Lecture_Notes/Non-DSA Notes/SQL Notes/06 Notes Joins - 2.md
2024-04-08 15:03:19 +05:30

18 KiB
Raw Permalink Blame History


Agenda

  • Compound Joins
  • Types of Joins
  • Cross Join
  • USING
  • NATURAL
  • IMPLICIT JOIN
  • Join with WHERE vs ON
  • UNION

Compound Joins

Till now, whenever we did a join, we joined based on only 1 condition. Like in where clause we can combine multiple conditions, in Joins as well, we can have multiple conditions.

Let's see an example. For every film, name all the films that were released in the range of 2 years before or after that film and their rental rate was more than the rate of that movie.

SELECT f1.name, f2.name
FROM film f1
JOIN film f2
ON (f2.year BETWEEN f1.year - 2 AND f1.year + 2) AND f2.rental > f1.rental;

Note:

  1. Join does not need to happen on equality of columns always.
  2. Join can also have multiple conditions.

A Compound Join is one where Join has multiple conditions on different columns.


Types of Joins

While we have pretty much discussed everything that is mostly important to know about joins, there are a few nitty gritties that we should know about.

Let's take the join query we had written a bit earlier:

SELECT s1.name, s2.name
FROM students s1
JOIN students s2
ON s1.buddy_id = s2.id;

Let's say there is a student that does not have a buddy, i.e., their buddy_id is null. What will happen in this case? Will the student be printed?

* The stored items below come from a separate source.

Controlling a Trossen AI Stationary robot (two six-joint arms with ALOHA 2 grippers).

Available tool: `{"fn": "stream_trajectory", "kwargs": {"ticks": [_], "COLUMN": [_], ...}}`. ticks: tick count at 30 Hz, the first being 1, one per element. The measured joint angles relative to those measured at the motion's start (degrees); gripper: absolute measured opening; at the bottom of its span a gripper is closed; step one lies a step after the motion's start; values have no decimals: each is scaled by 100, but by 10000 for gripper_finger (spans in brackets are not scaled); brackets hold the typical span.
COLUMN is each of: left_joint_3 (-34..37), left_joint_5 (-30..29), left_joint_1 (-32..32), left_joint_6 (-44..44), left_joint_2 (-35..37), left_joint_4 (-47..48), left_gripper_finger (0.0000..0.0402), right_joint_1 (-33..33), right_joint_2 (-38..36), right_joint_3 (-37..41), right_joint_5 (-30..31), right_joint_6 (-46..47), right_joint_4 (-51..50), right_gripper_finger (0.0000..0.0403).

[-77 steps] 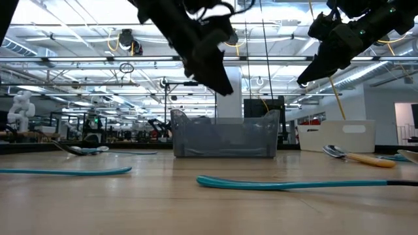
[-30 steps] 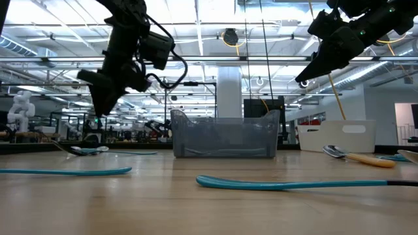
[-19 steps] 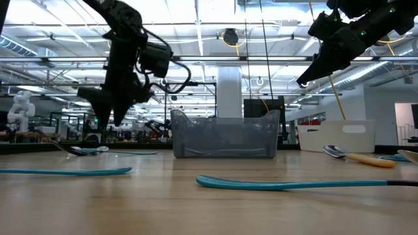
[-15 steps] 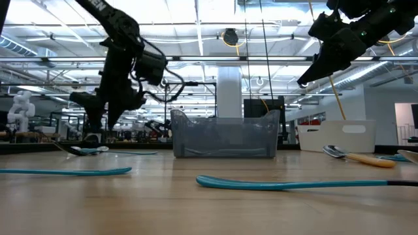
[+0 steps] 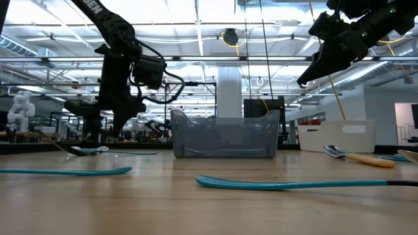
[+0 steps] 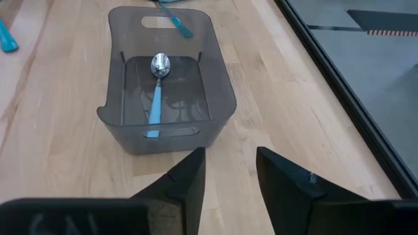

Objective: Sort silverware by color (type)
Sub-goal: Put the top right light blue spoon into the black bin

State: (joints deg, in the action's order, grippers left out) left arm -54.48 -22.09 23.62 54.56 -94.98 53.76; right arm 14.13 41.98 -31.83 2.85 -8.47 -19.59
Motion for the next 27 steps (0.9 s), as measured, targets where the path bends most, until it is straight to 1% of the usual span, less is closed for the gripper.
{"fn": "stream_trajectory", "kwargs": {"ticks": [4,10,20,27], "left_joint_3": [2,1,0,0], "left_joint_5": [7,20,15,-43], "left_joint_1": [-176,-372,-504,-538], "left_joint_6": [401,484,546,588], "left_joint_2": [0,0,0,-290], "left_joint_4": [-47,-99,-37,-70], "left_gripper_finger": [255,255,255,255], "right_joint_1": [0,1,0,0], "right_joint_2": [0,0,-1,0], "right_joint_3": [0,0,0,0], "right_joint_5": [0,2,2,2], "right_joint_6": [-16,10,81,87], "right_joint_4": [1,2,-16,-16], "right_gripper_finger": [132,132,132,132]}}
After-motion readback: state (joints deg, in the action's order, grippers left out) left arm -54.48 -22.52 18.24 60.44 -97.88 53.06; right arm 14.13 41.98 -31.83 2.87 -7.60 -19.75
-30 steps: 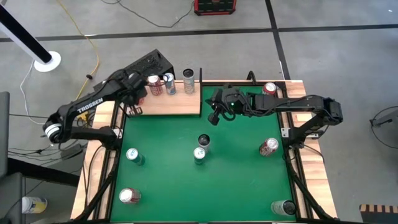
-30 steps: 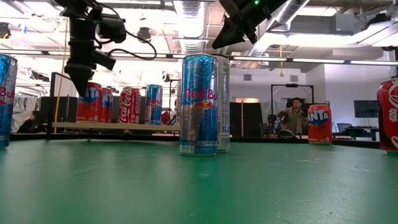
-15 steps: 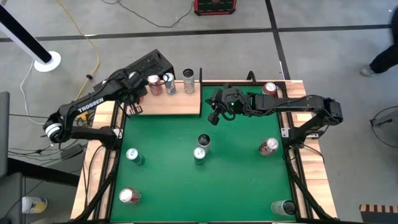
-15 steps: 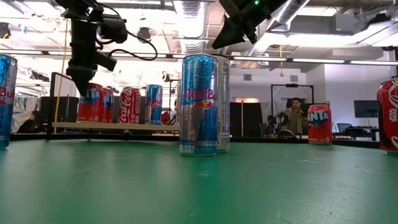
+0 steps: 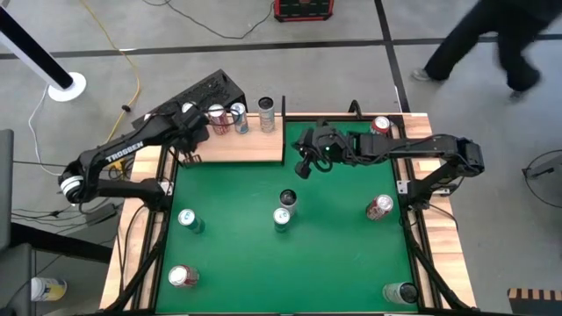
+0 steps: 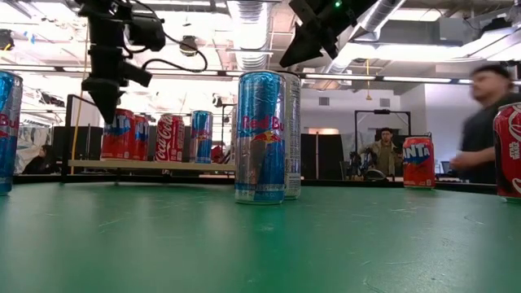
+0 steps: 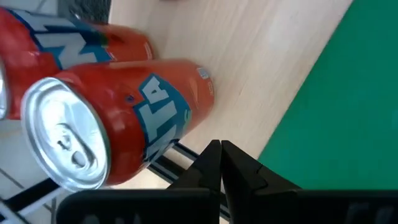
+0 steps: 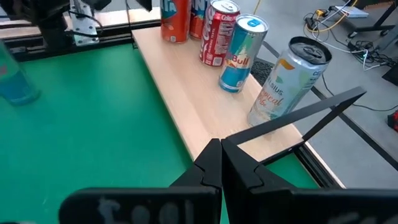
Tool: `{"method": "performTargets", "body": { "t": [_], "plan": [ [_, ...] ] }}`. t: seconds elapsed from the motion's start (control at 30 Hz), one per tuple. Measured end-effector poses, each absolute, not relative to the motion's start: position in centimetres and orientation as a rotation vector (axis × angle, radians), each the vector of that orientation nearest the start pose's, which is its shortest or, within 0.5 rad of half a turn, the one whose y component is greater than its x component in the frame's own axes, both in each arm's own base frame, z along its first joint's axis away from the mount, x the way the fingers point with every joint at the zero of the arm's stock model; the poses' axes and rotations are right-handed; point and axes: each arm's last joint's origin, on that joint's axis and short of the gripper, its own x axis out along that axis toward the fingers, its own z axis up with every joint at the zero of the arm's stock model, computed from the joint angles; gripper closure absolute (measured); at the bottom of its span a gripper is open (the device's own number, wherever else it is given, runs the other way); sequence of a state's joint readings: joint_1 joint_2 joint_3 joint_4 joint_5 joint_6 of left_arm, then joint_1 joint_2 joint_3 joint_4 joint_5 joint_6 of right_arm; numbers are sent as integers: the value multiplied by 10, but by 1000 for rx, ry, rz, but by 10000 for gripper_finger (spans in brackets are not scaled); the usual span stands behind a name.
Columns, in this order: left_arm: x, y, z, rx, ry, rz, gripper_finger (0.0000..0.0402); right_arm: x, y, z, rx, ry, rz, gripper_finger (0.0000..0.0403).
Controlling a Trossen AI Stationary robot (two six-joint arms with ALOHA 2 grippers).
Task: Place canned beverage on shelf
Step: Put the bottom red and white soda can on the shelf aligned with the other red and white soda can
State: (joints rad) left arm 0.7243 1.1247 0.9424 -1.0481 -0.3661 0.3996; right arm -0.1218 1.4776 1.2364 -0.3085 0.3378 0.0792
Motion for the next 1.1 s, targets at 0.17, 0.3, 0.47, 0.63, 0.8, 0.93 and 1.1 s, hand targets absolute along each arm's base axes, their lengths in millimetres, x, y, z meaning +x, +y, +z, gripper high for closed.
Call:
{"method": "performTargets", "body": {
  "t": [0.17,0.3,0.47,0.63,0.8,0.93,1.1],
  "plan": [
    [132,114,281,70,1274,588,401,322,-39,323,23,612,-447,378],
    [130,93,295,36,1093,442,402,318,-24,326,47,681,-423,378],
    [132,63,312,39,875,264,402,313,1,321,64,752,-376,378],
    [135,33,321,25,753,51,402,310,13,319,116,777,-377,378],
    [139,-3,324,-18,718,-209,402,309,26,319,129,767,-368,378],
    [140,-38,330,-22,649,-409,402,309,34,320,114,748,-372,378],
    [130,-85,338,11,564,-628,402,310,39,322,128,723,-360,378]
  ]
}}
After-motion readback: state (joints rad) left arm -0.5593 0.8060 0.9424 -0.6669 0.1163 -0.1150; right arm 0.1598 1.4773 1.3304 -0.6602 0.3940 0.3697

If you remember what we discussed about CRUD, is NULL equal to anything? Nope. Thus, the row will never match with anything and not get printed. The join that we discussed above is also called inner join as discussed in Joins 1. You could have also written that as:

SELECT s1.name, s2.name
FROM students s1
INNER JOIN students s2
ON s1.buddy_id = s2.id

The keyword INNER is optional. By default a join is INNER join.

As you see, an INNER JOIN doesn't include a row that didn't match the condition for any combination.

Opposite of INNER JOIN is OUTER JOIN. Outer Join will include all rows, even if they don't match the condition. There are 3 types of outer joins:

  • Left Join
  • Right Join
  • Full Join

As the names convey, left join will include all rows from the left table, right join will include all rows from the right table and full join will include all rows from both the tables.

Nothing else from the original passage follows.